De acordo com a profissional, a sociedade é prejudicada ao ter seu animal de estimação sujeito a atendimento por um médico-veterinário que o cliente não sabe diferenciar qual qualidade de formação recebeu, qual a oportunidade de prática e desenvolvimento recebeu. “Animais de produção são sujeitos a práticas que precisam estar de acordo com os melhores parâmetros de bem-estar animal, as decisões sobre rebanhos tem impactos econômicos muito sérios para o País e para a sua conta no supermercado. Os alimentos precisam ser inspecionados para que as pessoas não adoeçam ou percam sua qualidade de vida – ou a própria vida. Quando lutamos pela qualidade da formação profissional, nesse momento refletida pela inegável exigência da presencialidade, estamos lutando pelos direitos de vocês, para que possam ter tranquilidade, segurança, saúde e qualidade de vida”, finaliza.
FAQ
Por que a Medicina Veterinária não foi incluída na lista de cursos proibidos de serem oferecidos a distância?
Segundo o CFMV, essa exclusão é uma incoerência do MEC, já que a Medicina Veterinária exige uma formação prática intensa, semelhante à de outras profissões da saúde. O Conselho acredita que a decisão ignora os riscos à saúde pública, ao bem-estar animal e à segurança alimentar.

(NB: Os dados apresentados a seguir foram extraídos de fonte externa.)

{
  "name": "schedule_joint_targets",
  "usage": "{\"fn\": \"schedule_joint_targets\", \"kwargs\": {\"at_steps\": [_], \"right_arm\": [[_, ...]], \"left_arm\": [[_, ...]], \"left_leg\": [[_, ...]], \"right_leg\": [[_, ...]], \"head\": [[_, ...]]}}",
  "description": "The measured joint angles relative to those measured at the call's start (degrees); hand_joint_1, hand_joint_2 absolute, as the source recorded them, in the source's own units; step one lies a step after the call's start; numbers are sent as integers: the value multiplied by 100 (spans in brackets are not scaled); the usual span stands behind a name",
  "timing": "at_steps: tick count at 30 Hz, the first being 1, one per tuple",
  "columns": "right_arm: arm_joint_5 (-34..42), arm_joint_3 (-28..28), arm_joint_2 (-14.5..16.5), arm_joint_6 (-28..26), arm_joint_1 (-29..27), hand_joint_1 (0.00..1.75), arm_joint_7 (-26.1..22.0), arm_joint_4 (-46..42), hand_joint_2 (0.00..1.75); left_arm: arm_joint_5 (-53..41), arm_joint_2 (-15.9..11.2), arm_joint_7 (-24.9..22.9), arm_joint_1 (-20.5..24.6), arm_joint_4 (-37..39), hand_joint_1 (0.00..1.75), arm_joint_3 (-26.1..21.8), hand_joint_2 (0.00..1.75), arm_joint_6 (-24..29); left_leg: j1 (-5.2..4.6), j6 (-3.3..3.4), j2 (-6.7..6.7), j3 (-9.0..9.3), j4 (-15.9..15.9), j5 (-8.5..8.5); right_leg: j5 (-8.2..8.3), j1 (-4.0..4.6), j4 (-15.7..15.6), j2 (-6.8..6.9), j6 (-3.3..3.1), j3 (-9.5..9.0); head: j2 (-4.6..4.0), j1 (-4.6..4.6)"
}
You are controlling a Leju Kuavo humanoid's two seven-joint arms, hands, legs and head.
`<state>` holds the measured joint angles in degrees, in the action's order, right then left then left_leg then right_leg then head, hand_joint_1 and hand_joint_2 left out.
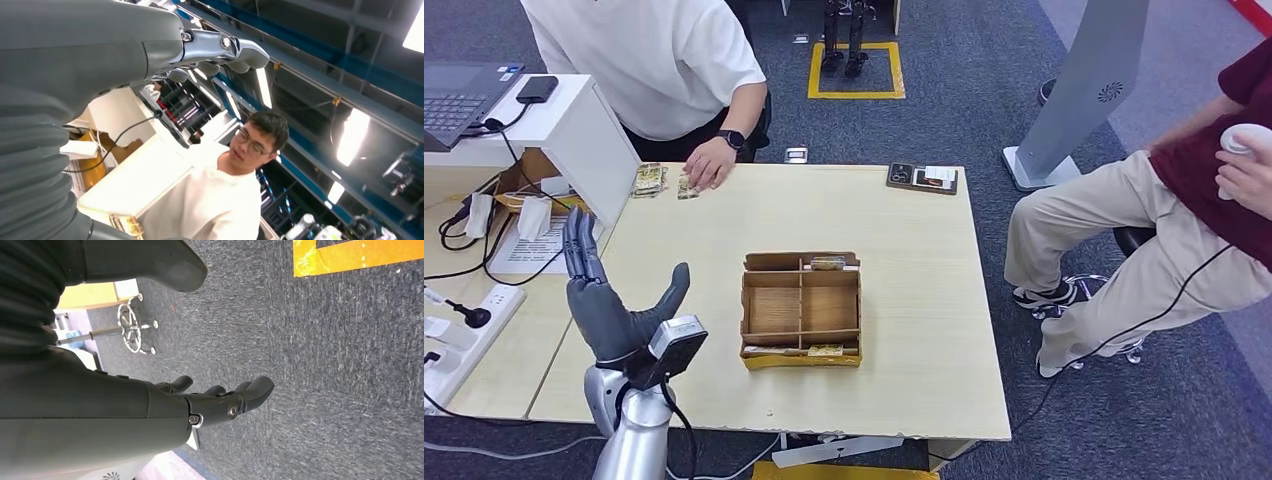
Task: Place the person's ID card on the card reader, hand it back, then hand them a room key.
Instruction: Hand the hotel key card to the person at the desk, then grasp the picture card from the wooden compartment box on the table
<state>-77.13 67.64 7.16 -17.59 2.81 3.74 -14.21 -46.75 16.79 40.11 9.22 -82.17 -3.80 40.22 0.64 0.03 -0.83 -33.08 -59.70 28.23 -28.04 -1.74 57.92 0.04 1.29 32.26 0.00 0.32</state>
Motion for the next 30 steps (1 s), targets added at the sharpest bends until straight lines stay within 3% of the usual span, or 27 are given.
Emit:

Quais os principais riscos do ensino EaD na Medicina Veterinária, segundo o CFMV?
A formação a distância compromete o desenvolvimento de habilidades técnicas, motoras e emocionais exigidas na prática clínica e cirúrgica. O EaD limita a vivência real com os animais, impede a supervisão direta de professores e priva o aluno da experiência prática essencial para a atuação profissional segura e ética.
O que o CFMV recomenda aos estudantes diante desse cenário?
O CFMV orienta que os estudantes escolham instituições com ensino presencial, professores capacitados e estrutura adequada para atividades práticas. A formação presencial é essencial para que o estudante desenvolva habilidades reais, segurança profissional e capacidade de atuar com responsabilidade no cuidado de animais e na saúde pública.